Batis Carolina, Mendez Michelle A, Sotres-Alvarez Daniela, Gordon-Larsen Penny, Popkin Barry
Department of Nutrition, Carolina Population Center, University of North Carolina at Chapel Hill, Chapel Hill, North Carolina, USA.
Department of Biostatistics, University of North Carolina at Chapel Hill, Chapel Hill, North Carolina, USA.
J Epidemiol Community Health. 2014 Aug;68(8):773-9. doi: 10.1136/jech-2013-203560. Epub 2014 Apr 12.
Most research on dietary patterns and health outcomes does not include longitudinal exposure data. We used an innovative technique to capture dietary pattern trajectories and their association with haemoglobin A1c (HbA1c), homeostasis model of insulin resistance (HOMA-IR) and prevalence of newly diagnosed diabetes.
We included 4096 adults with 3-6 waves of diet data (1991-2006) and biomarkers measured in 2009 from the China Health and Nutrition Survey. Diet was assessed with three 24-h recalls and a household food inventory. We used a dietary pattern previously identified with reduced rank regression that positively predicted diabetes in 2006 (high in wheat products and soy milk and low in rice, legumes, poultry, eggs and fish). We estimated a score for this dietary pattern for each subject at each wave. Using latent class trajectory analysis, we grouped subjects with similar dietary pattern score trajectories over time into five classes.
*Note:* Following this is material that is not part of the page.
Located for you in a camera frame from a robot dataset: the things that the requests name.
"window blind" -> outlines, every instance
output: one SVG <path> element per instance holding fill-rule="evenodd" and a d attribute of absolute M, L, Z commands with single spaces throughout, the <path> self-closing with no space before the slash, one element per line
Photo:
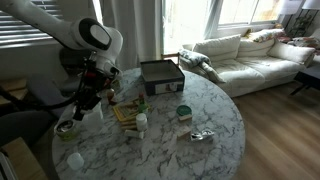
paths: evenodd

Three trajectory classes were stable over time, and in two classes the diet became unhealthier over time (upward trend in dietary pattern score). Among two classes with similar scores in 2006, the one with the lower (healthier) initial score had an HbA1c 1.64% lower (-1.64 (95% CI -3.17 to -0.11)) and non-significantly a HOMA-IR 6.47% lower (-6.47 (-17.37 to 4.42)) and lower odds of diabetes (0.86 (0.44 to 1.67)).
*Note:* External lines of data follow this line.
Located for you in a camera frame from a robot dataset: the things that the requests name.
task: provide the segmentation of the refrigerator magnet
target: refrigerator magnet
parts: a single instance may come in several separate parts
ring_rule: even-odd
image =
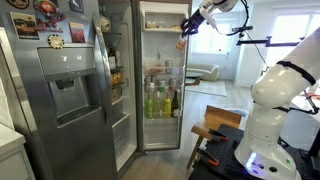
[[[34,15],[10,12],[10,16],[18,39],[39,40],[36,18]]]
[[[85,43],[86,41],[84,39],[83,24],[70,22],[69,26],[72,42]]]
[[[38,31],[63,33],[59,22],[66,16],[60,12],[57,0],[33,0],[37,15]]]
[[[64,40],[57,34],[52,34],[48,38],[49,45],[54,49],[62,49],[64,46]]]
[[[7,0],[8,3],[18,9],[26,9],[29,7],[29,0]]]
[[[82,0],[69,0],[70,11],[83,14]]]

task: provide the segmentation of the green bottle
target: green bottle
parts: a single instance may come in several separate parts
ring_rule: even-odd
[[[153,101],[152,98],[150,97],[150,93],[148,94],[148,100],[146,102],[146,116],[149,119],[153,118]]]

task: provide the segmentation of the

Our findings suggest that dietary pattern trajectories with healthier scores longitudinally had a lower HbA1c compared with those with unhealthier scores, even when the trajectories had similar scores in the end point.
大多数关于饮食模式与健康结果的研究未纳入纵向暴露数据。我们采用一种创新技术来获取饮食模式轨迹及其与糖化血红蛋白(HbA1c)、胰岛素抵抗稳态模型(HOMA-IR)以及新诊断糖尿病患病率之间的关联。
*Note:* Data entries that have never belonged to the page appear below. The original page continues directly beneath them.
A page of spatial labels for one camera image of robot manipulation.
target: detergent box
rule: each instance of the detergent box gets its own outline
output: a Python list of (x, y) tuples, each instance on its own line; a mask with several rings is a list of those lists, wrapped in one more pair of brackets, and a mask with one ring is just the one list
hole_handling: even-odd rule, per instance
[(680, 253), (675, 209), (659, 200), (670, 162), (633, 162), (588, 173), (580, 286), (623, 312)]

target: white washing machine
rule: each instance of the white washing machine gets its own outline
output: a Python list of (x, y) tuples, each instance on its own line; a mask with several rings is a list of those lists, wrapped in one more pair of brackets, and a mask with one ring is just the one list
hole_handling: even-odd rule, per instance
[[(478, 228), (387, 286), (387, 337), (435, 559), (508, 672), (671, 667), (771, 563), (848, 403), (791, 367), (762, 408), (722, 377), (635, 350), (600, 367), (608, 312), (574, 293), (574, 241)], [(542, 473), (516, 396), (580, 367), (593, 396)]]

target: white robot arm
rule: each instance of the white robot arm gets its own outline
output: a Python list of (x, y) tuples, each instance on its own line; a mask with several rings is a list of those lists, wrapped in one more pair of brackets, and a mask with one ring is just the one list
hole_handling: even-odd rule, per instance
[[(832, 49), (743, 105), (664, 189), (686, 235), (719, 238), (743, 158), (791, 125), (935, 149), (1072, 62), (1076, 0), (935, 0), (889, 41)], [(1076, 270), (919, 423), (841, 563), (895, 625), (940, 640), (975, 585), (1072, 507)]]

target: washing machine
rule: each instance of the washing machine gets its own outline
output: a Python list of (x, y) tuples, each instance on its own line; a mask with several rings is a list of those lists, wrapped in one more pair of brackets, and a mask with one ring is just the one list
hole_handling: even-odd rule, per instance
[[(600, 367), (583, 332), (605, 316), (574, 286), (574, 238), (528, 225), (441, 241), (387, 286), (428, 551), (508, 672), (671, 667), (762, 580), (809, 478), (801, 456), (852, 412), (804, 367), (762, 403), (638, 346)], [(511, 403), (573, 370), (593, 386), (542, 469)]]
我们纳入了4096名成年人,他们有3至6轮饮食数据(1991 - 2006年)以及2009年测量的生物标志物,数据来自中国健康与营养调查。通过三次24小时饮食回顾和家庭食物清单评估饮食情况。我们使用一种先前通过降秩回归确定的饮食模式,该模式在2006年能正向预测糖尿病(小麦制品和豆浆含量高,而大米、豆类、家禽、鸡蛋和鱼类含量低)。我们在每一轮为每个受试者估算该饮食模式的得分。使用潜在类别轨迹分析,我们将随时间具有相似饮食模式得分轨迹的受试者分为五类。
三个轨迹类别随时间保持稳定,在两个类别中饮食随时间变得更不健康(饮食模式得分呈上升趋势)。在2006年得分相似的两个类别中,初始得分较低(更健康)的那个类别糖化血红蛋白低1.64%(-1.64(95%可信区间 -3.17至 -0.11)),胰岛素抵抗稳态模型非显著低6.47%(-6.47(-17.37至4.42)),糖尿病发病几率也较低(0.86(0.44至1.67))。
我们的研究结果表明,纵向来看,得分更健康的饮食模式轨迹相比得分不健康的轨迹,糖化血红蛋白水平更低,即便这些轨迹在终点时得分相似。